Les médias suisses n'accordent que peu de crédit aux objectifs de développement durable qui viennent juste d'être adoptés. Mais un étau plus étroit nous ferait-il encore vraiment progresser dans la lutte contre la pauvreté dans le monde entier?

L'adoption des 17 objectifs de développement durable par l'assemblée générale de l'ONU le 27 septembre aurait dû en fait marquer le départ d'une nouvelle ère de politique de développement. Si l'on prend toutefois des médias helvétiques sélectionnés comme valeur nominale, c'est surtout le pessimisme qui est de mise: «Régressions pour les objectifs de l'ONU», annonce la Neue Zürcher Zeitung. L'émission «Écho du temps» (Echo der Zeit) de la Radio Télévision Suisse (RTS) s'interroge: «Des plans trop grands pour l'ONU?» Et Etienne Dubuis donne d'emblée la réponse dans le journal Le Temps: «Un plan trop ambitieux pour changer le monde».

Des rêveries utopiques

Dans la couverture médiatique, la tendance est manifeste: avec 17 objectifs et 169 sous-objectifs, la communauté mondiale met trop de poids sur ses épaules. On lui oppose la justesse et le ciblage très précis des objectifs du millénaire pour le développement. Au lieu de cela, l'ONU a «un programme interminable, qui comprend tout ce dont peut rêver un esprit utopiste.» Tout simplement une catastrophe au niveau pratique, pense le même commentateur.

La NZZ exprime la même chose de manière un plus élégante lorsqu'elle parle d'un «Bric-à-brac de demandes quelconques de tous les groupes possibles d'intérêt». Fredy Gsteiger dit également la même chose pour l'écho du temps: «Tout le monde veut tout – et c'est trop.» Néanmoins, il est plus concret et pose la question de la faisabilité financière des demandes.

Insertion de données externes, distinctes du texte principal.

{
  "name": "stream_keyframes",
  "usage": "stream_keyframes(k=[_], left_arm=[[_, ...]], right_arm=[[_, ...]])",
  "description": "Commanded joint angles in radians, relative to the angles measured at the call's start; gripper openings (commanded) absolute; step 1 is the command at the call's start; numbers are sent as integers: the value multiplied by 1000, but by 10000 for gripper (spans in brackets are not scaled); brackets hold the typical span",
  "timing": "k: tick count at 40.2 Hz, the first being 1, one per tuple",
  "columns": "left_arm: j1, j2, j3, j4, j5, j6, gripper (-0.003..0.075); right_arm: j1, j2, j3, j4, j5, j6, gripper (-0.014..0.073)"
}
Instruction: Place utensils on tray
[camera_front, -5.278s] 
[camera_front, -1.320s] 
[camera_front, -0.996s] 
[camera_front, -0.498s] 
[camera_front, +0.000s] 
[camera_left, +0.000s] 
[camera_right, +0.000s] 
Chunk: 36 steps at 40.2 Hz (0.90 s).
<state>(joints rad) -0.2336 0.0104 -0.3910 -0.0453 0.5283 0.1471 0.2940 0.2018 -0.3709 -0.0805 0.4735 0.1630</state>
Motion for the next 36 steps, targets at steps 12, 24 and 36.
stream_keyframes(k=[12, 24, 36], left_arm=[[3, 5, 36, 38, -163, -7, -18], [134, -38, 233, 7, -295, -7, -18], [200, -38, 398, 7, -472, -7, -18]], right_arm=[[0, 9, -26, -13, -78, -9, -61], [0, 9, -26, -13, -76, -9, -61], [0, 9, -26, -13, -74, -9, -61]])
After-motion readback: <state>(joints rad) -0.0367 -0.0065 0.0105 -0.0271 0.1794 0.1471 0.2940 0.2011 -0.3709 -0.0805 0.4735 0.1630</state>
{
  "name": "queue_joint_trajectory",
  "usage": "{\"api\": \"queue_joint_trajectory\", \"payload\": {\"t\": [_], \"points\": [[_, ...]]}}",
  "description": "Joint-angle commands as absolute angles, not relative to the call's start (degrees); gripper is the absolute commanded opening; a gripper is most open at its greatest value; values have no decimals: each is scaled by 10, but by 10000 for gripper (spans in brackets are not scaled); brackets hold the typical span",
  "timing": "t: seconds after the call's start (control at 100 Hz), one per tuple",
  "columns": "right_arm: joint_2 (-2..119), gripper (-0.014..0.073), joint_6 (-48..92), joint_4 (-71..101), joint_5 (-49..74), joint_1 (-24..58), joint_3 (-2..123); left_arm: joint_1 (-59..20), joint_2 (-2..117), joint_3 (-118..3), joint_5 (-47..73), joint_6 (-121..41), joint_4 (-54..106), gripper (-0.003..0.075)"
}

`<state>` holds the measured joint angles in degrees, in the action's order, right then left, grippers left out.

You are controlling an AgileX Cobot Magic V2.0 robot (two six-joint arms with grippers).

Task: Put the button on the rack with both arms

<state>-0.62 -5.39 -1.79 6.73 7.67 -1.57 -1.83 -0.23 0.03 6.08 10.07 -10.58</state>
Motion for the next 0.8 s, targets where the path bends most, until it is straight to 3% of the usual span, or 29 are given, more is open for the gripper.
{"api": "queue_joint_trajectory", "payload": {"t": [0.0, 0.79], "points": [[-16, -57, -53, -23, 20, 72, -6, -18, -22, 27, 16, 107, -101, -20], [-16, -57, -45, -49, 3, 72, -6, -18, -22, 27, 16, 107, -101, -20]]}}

Et pour la mise en œuvre de l' «immense catalogue d'objectifs», il faudrait au moins multiplier par trente les actuels fonds de développement étatiques. Il estime formellement de manière positive que pour la mise en œuvre des objectifs sont inclus non seulement des pays en voie de développement, mais encore des pays émergents et industrialisés.

Les approches réductionnistes font partie du passé

Démesurés, décourageants et peu précis: les nouveaux objectifs vont-ils bientôt s'évanouir? On pourrait également retourner cette argumentation: les objectifs du millénaire sont trop réducteurs. Ils ont oublié des déterminants et des thèmes importants dans le domaine de la santé comme les maladies non transmissibles et omis avec des programmes verticaux le renforcement durable des systèmes de santé.

C'est justement l'approche complète des objectifs de développement durable qui est prometteuse. Seulement, nous devons également exiger l'engagement de la politique et la rallier à cette cause. Je comprends les vastes objectifs de développement comme un défi qui s'attaquent en principe aux thèmes justes. Des approches réductionnistes sont certes sexy mais ne satisfont pas, purement et simplement, à l'exigence de l'objectif de pauvreté avec toutes ses conséquences négatives pour le futur de notre planète.